Work order: Beginning at the line that contains "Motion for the", repeat every line of the listing exactly through the final one.
** Opening Available data block **
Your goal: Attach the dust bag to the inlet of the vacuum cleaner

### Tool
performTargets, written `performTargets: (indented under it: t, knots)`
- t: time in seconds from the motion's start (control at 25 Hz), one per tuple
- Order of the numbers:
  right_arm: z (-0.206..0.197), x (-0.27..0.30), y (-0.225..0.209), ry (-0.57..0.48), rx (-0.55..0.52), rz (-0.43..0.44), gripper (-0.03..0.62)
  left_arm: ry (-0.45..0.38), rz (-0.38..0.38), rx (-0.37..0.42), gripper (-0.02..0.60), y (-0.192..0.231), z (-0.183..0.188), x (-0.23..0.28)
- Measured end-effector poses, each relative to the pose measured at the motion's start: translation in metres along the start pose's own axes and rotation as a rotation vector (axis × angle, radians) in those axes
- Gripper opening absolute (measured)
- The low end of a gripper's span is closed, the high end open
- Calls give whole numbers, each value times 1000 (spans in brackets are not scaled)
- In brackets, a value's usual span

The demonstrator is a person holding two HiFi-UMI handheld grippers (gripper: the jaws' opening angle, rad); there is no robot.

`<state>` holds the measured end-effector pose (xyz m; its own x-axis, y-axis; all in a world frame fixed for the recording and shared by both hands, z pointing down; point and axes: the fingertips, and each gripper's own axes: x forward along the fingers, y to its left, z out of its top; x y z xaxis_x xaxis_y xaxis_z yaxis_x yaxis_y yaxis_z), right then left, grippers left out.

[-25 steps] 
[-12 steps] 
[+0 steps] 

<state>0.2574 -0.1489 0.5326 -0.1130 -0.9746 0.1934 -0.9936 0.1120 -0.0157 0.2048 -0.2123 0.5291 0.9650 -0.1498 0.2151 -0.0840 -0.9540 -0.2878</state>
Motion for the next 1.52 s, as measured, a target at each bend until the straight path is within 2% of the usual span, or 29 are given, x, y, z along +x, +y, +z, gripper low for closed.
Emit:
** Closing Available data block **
Response to the exercise:
Motion for the next 1.52 s, as measured, a target at each bend until the straight path is within 2% of the usual span, or 29 are given, x, y, z along +x, +y, +z, gripper low for closed.
Emit:

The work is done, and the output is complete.